Павел хотел, было подняться, но так плотно сдвинулся народ, что протискаться не было возможности. Он прислонился к колонне и смотрен перед собою на черные спины соседей, на кошолки, корзиночки, мешочки, что были у каждого в руках и за спиной, — все куда-то, значит, шли получать-покупать. «Одна беда, — подумал Павел, — разве легче кому?» И от этого сознания, что всем тяжело, что и все эти вот сотни-тысячи так же голодны, как он, что так же нет у них ничего и так же вот они целый день носятся по городу со своими кошолками и мешочками, — от этого сознания стало ему вдруг легче, и он почувствовал, как распрямилось что-то на груди, опустился вздернутый лоб и все тело словно выправило крепко стянутые морщины. Это уходила дрожь, пропадало волненье, сменялось покоем. И ему стало теперь занятно — что они тут говорят, чем так взволнованы, что там случилось на пути. Он расспрашивал соседей, поддакивал, возражал, усмехался остротам, погоревал над парнишкой, вырезавшим «барыне» каракулевую спину и при полете угодившим под трамвай.

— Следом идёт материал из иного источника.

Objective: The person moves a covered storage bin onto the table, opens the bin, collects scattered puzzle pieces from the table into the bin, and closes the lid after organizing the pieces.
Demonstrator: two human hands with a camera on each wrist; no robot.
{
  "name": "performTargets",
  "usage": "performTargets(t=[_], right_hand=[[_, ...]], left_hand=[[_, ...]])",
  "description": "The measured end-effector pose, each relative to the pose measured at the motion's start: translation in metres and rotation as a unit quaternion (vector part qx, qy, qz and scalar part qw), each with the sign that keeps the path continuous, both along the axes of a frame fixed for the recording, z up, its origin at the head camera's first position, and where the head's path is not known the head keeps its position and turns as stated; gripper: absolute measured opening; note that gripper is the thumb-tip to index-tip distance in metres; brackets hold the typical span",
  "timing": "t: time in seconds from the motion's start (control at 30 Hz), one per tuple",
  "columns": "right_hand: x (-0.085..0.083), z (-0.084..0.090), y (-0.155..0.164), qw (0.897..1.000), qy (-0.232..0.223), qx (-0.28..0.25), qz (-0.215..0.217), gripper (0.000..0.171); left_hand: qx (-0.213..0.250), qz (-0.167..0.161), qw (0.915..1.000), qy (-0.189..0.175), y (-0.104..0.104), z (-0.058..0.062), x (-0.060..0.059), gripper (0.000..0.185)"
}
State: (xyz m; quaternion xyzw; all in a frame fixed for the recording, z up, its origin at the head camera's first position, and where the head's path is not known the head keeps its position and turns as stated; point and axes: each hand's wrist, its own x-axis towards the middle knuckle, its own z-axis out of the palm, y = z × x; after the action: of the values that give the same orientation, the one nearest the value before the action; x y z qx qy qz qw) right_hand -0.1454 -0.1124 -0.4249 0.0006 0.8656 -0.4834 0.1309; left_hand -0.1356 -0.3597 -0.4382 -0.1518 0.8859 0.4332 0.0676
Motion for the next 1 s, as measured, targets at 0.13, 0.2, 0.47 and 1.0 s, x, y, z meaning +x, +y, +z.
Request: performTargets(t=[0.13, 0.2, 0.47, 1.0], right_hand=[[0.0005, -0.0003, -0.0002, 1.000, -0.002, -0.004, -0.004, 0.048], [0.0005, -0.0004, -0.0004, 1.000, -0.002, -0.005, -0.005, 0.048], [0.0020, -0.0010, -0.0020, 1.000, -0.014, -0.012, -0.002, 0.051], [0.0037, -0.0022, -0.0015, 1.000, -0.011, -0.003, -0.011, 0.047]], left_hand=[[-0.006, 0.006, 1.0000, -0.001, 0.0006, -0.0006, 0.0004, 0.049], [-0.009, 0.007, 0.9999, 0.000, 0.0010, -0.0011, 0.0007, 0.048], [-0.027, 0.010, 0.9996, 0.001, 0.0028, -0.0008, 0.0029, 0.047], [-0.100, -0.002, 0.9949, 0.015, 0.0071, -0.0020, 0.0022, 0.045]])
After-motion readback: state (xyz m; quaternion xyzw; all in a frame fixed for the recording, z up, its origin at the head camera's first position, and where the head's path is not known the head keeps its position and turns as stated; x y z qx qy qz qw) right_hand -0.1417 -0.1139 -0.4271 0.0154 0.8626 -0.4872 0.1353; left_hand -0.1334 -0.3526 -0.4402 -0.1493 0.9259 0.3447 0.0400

Павел слился с толпой, она ему уже была не чужая, он сам промок насквозь ее интересами, с нею шумел и волновался… И когда улеглось волнение, а толпа поредела, он пошел вниз по Мясницкой, на Лубянскую площадь.

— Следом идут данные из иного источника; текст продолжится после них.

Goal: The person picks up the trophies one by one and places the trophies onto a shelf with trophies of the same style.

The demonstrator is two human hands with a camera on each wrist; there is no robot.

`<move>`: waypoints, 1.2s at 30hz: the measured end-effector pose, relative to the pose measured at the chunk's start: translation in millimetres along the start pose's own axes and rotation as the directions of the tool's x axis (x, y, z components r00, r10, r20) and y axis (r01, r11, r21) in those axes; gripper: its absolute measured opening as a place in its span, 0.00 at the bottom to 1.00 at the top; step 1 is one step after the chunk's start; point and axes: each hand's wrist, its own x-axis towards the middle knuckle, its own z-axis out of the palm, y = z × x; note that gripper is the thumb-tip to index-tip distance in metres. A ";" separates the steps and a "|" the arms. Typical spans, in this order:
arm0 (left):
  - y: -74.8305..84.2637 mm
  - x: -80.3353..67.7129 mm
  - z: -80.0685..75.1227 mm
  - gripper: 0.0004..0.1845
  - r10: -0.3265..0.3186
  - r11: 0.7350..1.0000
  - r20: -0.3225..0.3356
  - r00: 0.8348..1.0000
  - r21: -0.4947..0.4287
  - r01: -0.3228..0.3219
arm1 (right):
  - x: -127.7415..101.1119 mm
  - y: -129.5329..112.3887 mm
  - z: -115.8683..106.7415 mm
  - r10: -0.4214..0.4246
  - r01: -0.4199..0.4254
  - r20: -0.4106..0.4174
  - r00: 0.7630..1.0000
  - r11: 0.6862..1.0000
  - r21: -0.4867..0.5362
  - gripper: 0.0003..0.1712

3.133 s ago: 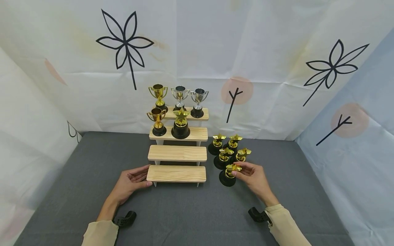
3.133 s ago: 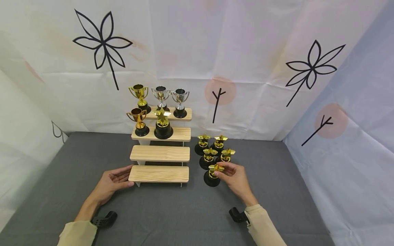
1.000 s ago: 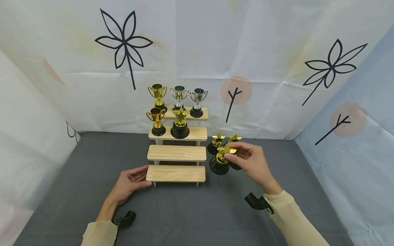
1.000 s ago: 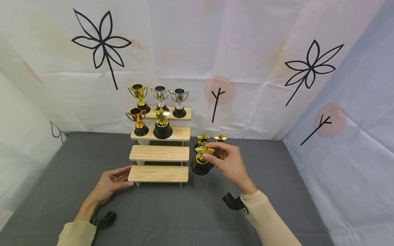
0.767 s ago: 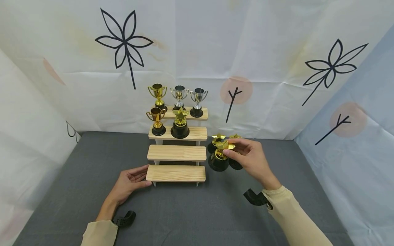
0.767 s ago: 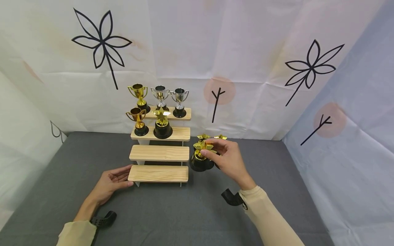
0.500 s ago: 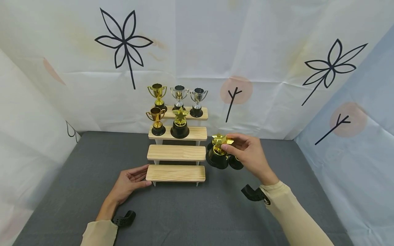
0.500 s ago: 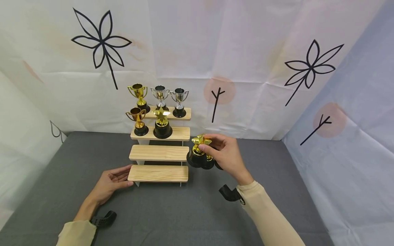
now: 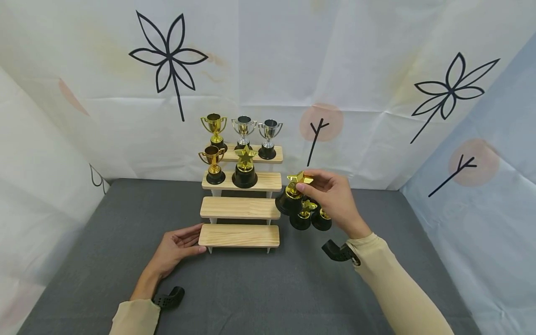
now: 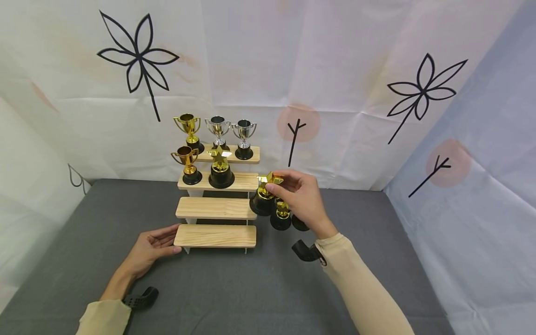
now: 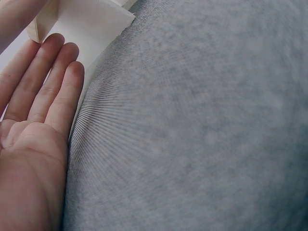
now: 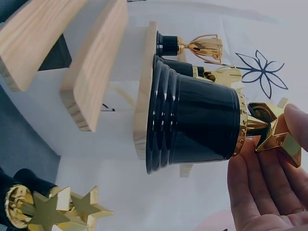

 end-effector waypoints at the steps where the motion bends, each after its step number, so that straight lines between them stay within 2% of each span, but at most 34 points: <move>1: 0.2 0.0 0.1 0.39 0.001 1.000 0.000 1.000 -0.002 -0.001 | 1.8 -1.0 0.2 -0.003 0.003 -0.001 1.000 1.000 -0.004 0.20; 12: 1.1 -0.6 -0.6 0.39 0.009 1.000 0.005 1.000 -0.003 -0.009 | 22.7 -0.2 7.8 -0.026 0.026 -0.027 0.999 1.000 -0.008 0.20; 22: 1.4 0.2 0.1 0.40 -0.012 1.000 -0.005 1.000 -0.003 0.012 | 40.5 0.8 15.4 -0.023 0.023 -0.021 1.000 1.000 0.018 0.21; 29: 1.7 0.5 0.5 0.40 -0.017 1.000 -0.010 1.000 -0.005 0.017 | 50.9 3.2 20.7 0.001 -0.001 -0.016 1.000 1.000 -0.009 0.23; 36: 0.5 0.8 0.2 0.40 -0.016 1.000 -0.010 1.000 -0.007 0.016 | 59.0 8.2 26.0 -0.012 0.012 -0.008 1.000 1.000 -0.014 0.21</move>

Стояли угрюмы и горестны огромные каменные дома. В выбитых окнах торчали доски и рогожки, висели кой-где меж рамами подтянутые узелки с драгоценной снедью, виднелись по нижним этажам грудки сложенных и мелко нащипанных дров — они были чуть поотодвинуты от окон. Всюду в форточки высовывались трубы, нахлопнутые колпачками, и дым из-под колпачков ударялся оземь, расплывался по улице густой и едучей копотью и гарью.

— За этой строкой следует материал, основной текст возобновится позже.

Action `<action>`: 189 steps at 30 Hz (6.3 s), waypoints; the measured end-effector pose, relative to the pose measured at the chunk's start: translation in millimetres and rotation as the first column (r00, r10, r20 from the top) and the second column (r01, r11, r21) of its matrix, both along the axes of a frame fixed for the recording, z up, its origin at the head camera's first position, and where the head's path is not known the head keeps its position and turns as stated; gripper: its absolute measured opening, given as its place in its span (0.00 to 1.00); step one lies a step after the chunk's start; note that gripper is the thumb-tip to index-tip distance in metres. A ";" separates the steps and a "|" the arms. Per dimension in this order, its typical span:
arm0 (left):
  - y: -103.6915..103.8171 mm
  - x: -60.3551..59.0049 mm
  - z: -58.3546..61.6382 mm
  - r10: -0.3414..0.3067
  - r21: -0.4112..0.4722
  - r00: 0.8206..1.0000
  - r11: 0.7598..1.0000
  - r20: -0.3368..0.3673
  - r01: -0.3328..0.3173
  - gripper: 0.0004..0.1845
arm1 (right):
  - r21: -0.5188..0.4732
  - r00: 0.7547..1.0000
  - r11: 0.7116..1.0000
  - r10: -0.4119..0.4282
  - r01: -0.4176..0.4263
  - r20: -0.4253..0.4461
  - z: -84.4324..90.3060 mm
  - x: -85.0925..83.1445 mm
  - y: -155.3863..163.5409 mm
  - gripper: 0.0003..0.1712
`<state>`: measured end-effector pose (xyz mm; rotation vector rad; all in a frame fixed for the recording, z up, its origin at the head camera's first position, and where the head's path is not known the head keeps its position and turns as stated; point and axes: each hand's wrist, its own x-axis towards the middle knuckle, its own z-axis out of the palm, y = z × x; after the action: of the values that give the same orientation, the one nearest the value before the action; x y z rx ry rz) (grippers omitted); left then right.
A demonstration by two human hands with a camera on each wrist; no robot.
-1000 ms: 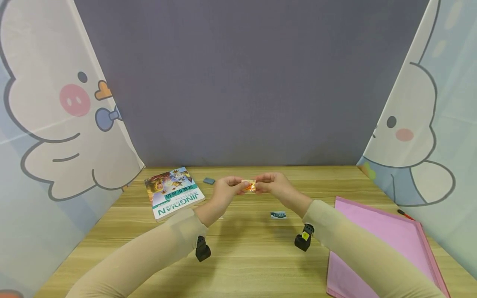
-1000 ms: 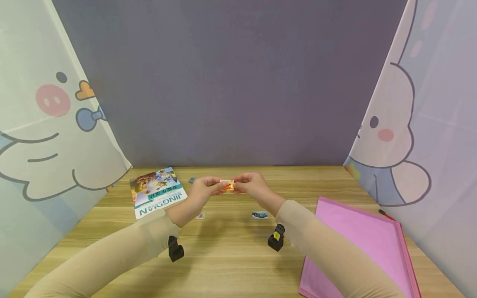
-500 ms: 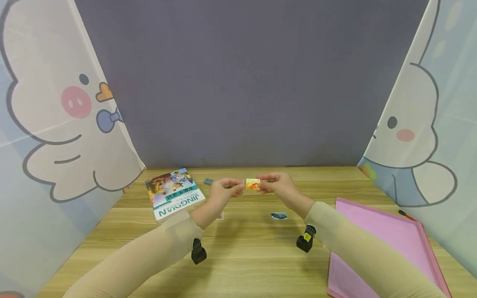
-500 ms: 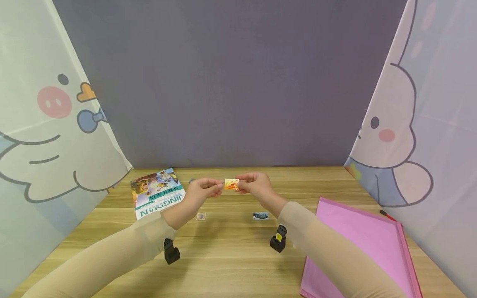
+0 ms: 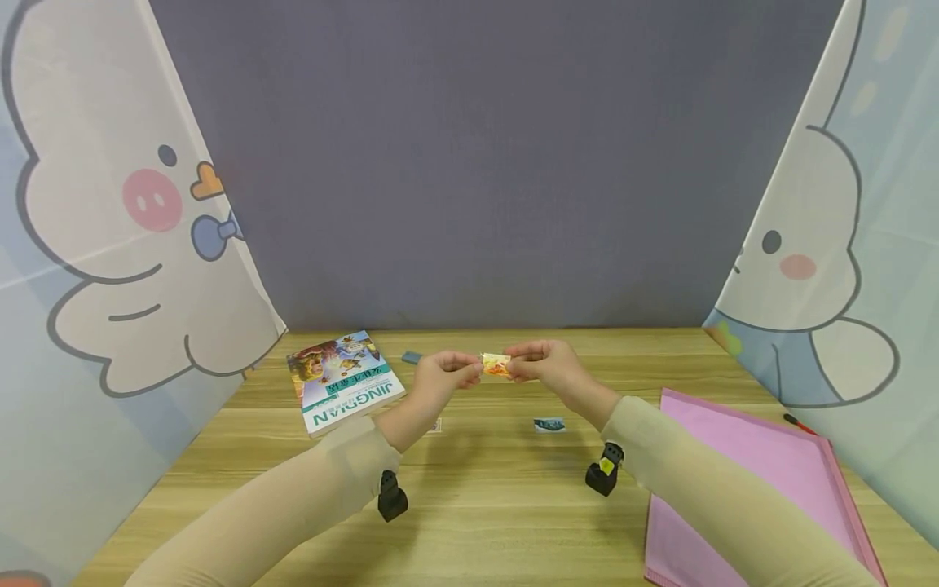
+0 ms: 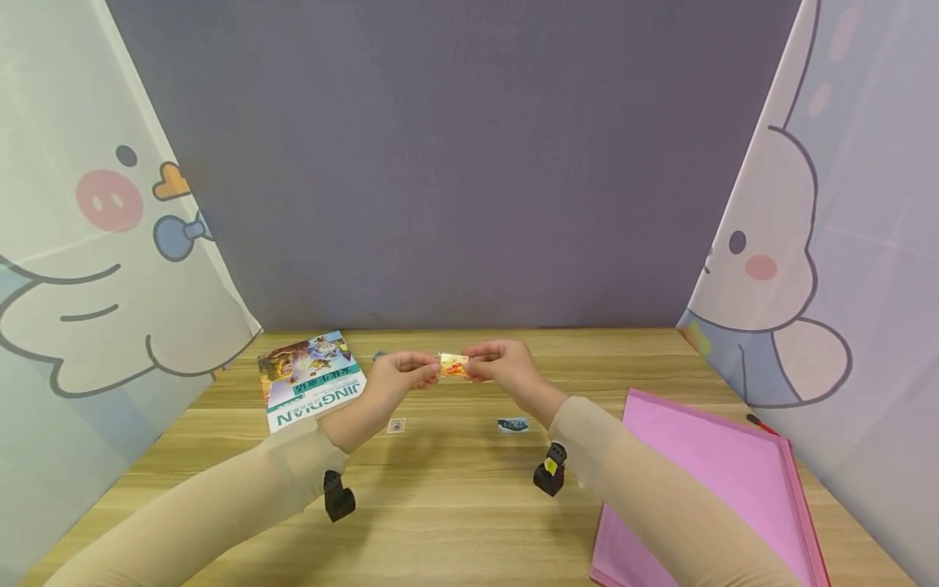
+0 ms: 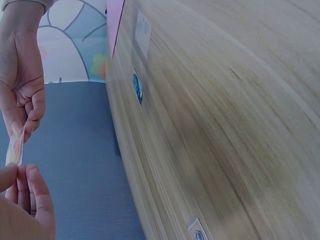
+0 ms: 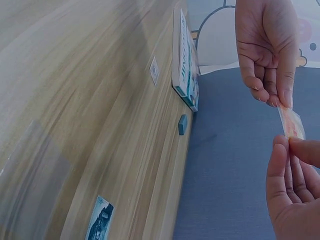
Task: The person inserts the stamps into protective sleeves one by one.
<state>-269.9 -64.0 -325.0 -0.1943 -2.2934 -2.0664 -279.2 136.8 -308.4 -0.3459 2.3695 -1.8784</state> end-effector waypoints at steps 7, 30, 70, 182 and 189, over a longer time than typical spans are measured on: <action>-0.7 1.8 1.7 -0.003 0.001 1.000 1.000 0.012 0.003 0.08 | 0.089 0.999 0.996 0.033 -0.032 -0.005 3.8 0.5 0.1 0.17; 0.4 1.7 -1.8 0.007 -0.030 1.000 1.000 0.020 -0.007 0.07 | 0.085 0.997 0.994 0.069 -0.072 0.031 1.4 -4.3 1.1 0.19; -13.0 -6.0 -36.0 -0.119 -0.274 0.988 0.951 0.099 0.142 0.22 | 0.039 0.995 0.998 0.048 -0.051 0.085 -49.2 -9.3 -13.6 0.22; 83.4 42.8 -67.7 -0.264 -0.545 0.950 0.778 0.169 0.313 0.16 | 0.421 0.998 0.906 0.007 -0.033 0.063 -80.0 -11.3 75.2 0.20; 83.6 43.8 -66.8 -0.263 -0.572 0.953 0.763 0.152 0.302 0.15 | 0.434 0.999 0.900 0.034 -0.047 0.038 -84.4 -11.2 72.2 0.15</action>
<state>-226.0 19.7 -391.8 -0.5357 -3.0455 -1.3712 -290.4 209.0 -392.8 -0.3156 2.6413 -1.2668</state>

Вот Лубянка. Вот огромный коричневый дом. Он тоже весь ополз и как-то грузно, бессильно опустился к земле, словно старичок, одетый в истлевший бесцветный пиджачок. Над визгливой тяжелой дверью ржавая полоска жести: «Комендатура». У двери толпа — плотная, взволнованная, но тихая. О чем-то справляются, шепчут друг дружке, кивают на дверь. Стоят спокойные и бесстрастные часовые, осматривают бумажки, иных впускают внутрь. ВЧК! Страшный и сильный таинственный дом, загадочный незнакомец, чья власть и грозная воля дрожат тысячами искр в этих вот испуганных мелькающих глазах толпы.